- What is being asked
Retype all of the data shown below, keeping every character the same.

- Recorded information
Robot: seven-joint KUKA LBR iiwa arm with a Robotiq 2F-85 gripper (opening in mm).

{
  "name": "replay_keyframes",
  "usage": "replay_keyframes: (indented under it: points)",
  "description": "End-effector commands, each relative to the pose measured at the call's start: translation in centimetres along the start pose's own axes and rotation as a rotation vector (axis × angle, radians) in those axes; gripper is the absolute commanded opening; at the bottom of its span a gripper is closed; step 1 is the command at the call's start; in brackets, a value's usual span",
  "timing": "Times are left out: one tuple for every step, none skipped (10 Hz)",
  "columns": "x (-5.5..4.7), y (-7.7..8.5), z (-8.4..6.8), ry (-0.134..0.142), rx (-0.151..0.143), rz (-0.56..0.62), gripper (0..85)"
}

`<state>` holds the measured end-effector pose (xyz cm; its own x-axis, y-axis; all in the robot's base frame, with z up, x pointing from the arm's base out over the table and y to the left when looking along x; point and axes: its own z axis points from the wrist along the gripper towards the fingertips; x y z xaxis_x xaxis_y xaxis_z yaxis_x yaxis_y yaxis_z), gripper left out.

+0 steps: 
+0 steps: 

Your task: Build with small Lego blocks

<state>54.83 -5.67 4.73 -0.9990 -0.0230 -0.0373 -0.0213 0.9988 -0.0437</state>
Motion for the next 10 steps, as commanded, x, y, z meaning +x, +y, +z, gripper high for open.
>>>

- Task answer
Robot: seven-joint KUKA LBR iiwa arm with a Robotiq 2F-85 gripper (opening in mm).

{
  "name": "replay_keyframes",
  "usage": "replay_keyframes: (indented under it: points)",
  "description": "End-effector commands, each relative to the pose measured at the call's start: translation in centimetres along the start pose's own axes and rotation as a rotation vector (axis × angle, radians) in those axes; gripper is the absolute commanded opening; at the bottom of its span a gripper is closed; step 1 is the command at the call's start; in brackets, a value's usual span",
  "timing": "Times are left out: one tuple for every step, none skipped (10 Hz)",
  "columns": "x (-5.5..4.7), y (-7.7..8.5), z (-8.4..6.8), ry (-0.134..0.142), rx (-0.151..0.143), rz (-0.56..0.62), gripper (0..85)"
}

`<state>` holds the measured end-effector pose (xyz cm; its own x-axis, y-axis; all in the robot's base frame, with z up, x pointing from the arm's base out over the table and y to the left when looking along x; point and axes: its own z axis points from the wrist along the gripper towards the fingertips; x y z xaxis_x xaxis_y xaxis_z yaxis_x yaxis_y yaxis_z), gripper left out.

+0 steps: 
+0 steps: 

Your task: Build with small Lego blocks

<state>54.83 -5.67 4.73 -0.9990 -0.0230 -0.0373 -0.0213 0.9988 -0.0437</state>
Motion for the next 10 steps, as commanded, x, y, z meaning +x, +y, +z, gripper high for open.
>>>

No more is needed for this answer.